Some miners pulled out machetes. Others threw rocks. The soldiers began cutting hoses with chain saws.
Workers tried to rescue their equipment and to extinguish the flames with buckets of muddy runoff.
The miners pay the Clan del Golfo for the right to mine at La Mandinga. It was clear that, as far as many of them were concerned, they believed that right extended to where we stood — military property or not.
One miner threatened the colonel with a stick. Then he doused the soldiers and me with gas and shouted, “We’re all going to burn!”
The colonel said it was time to go. The soldiers and I retreated.
Colonel Echeverry seemed shaken. He oversees about 800 men who are responsible for clamping down on the Clan and other armed groups in the area. The gold trade keeps those groups awash in arms and in control of the region.

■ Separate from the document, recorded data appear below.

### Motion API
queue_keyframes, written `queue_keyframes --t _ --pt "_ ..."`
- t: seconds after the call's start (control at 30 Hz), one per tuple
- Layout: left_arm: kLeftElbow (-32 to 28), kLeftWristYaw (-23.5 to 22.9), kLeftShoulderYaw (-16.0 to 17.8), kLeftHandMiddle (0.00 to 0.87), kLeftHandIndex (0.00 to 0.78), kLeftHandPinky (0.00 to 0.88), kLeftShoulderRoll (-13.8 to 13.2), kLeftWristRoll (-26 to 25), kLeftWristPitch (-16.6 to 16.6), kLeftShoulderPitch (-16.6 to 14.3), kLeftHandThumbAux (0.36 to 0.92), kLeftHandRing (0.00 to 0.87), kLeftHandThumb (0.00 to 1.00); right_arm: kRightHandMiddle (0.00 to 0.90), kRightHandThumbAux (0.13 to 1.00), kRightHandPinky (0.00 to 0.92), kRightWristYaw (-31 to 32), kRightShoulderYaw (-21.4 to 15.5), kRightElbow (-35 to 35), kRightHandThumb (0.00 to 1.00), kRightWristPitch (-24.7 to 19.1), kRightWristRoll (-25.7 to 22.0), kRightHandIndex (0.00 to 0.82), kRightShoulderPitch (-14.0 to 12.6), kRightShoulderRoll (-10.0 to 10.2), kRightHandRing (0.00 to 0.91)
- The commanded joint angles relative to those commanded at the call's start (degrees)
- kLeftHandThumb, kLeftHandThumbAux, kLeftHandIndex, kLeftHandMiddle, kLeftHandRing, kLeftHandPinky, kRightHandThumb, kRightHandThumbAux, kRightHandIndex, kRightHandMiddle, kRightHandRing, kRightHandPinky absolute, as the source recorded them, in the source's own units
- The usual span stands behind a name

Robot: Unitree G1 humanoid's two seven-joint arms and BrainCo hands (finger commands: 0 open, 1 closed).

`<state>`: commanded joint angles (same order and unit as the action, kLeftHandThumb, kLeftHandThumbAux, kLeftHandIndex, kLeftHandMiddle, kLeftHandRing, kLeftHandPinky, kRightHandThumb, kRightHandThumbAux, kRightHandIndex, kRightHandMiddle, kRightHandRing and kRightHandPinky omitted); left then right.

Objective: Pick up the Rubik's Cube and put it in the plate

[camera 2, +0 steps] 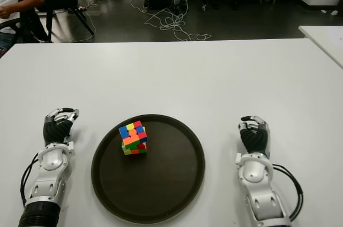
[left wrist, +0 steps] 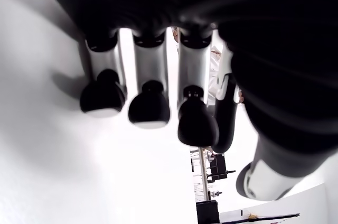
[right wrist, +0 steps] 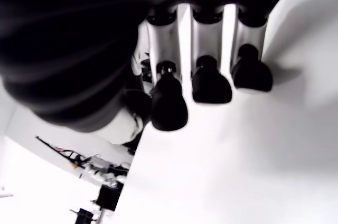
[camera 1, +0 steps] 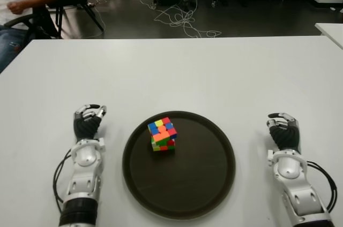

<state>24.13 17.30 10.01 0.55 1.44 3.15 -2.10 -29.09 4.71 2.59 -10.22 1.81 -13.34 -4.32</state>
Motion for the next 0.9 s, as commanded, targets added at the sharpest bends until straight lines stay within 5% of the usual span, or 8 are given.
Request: queue_keyframes --t 0.17,0.43,0.63,0.9 --pt "0.29 -0.03 -0.28 0.838 0.443 0.832 0.19 0.28 -4.52 0.88 0.708 0.839 0.709 0.807 0.724 0.823 0.37 0.47 5.37 0.695 18.28 0.99 0.439 -1.3 -0.77 0.821" --pt "1.04 0.21 -1.13 0.834 0.444 0.836 -0.24 1.94 -9.65 1.86 0.706 0.841 0.709 0.809 0.727 0.81 0.67 0.18 15.3 0.688 36.31 2.89 0.438 0.48 -2.4 0.818" --pt "-0.3 -0.74 -2.25 0.829 0.444 0.832 -0.99 3.45 -11.92 3.24 0.706 0.838 0.709 0.813 0.729 0.808 0.81 -0.16 21.36 0.685 43.78 5.28 0.437 1.96 -3.27 0.819" --pt "-3.38 -2.58 -3.72 0.812 0.443 0.812 -1.96 4.5 -11.17 4.99 0.707 0.824 0.71 0.815 0.729 0.811 3.11 -1.16 24.57 0.682 47.68 5.13 0.437 2.46 -2.99 0.822"
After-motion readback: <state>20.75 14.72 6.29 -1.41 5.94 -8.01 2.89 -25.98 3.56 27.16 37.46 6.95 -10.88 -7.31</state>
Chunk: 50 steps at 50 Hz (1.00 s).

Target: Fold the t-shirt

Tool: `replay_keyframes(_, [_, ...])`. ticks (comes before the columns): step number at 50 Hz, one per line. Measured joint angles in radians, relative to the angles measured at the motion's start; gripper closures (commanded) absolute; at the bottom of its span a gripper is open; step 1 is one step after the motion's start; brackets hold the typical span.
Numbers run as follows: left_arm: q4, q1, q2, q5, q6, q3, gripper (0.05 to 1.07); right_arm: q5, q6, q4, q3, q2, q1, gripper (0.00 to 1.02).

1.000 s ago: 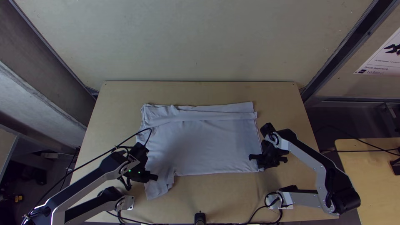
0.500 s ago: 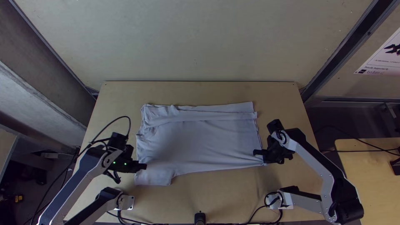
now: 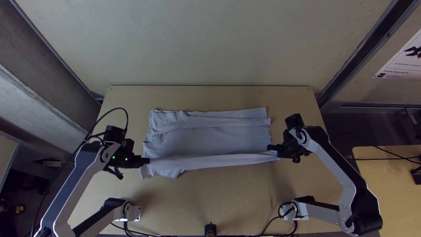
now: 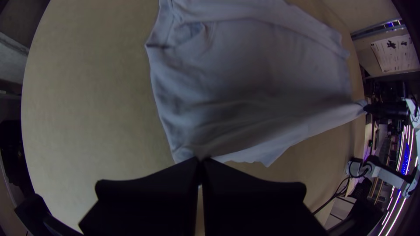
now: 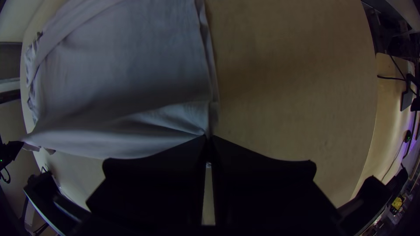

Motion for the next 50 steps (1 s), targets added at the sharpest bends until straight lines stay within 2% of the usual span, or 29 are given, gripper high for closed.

We hadn’t come to La Mandinga to report on the military base. We came because we had learned that Clan del Golfo gold was making its way to the U.S. Mint, despite laws requiring the Mint to buy only gold mined in the United States.
Colonel Echeverry initially had the same reaction to our findings that many others in the gold supply chain had displayed. Like the Mint, the Mint’s suppliers and the exporters who send the gold to the United States, the colonel had insisted that there was no way illicit gold was moving right under his nose.
When we showed him the evidence, he, like everyone else, said he was surprised and promised to crack down.
It left us wondering: We had such an easy time tracking this gold. Were others even looking?
Justin Scheck contributed reporting.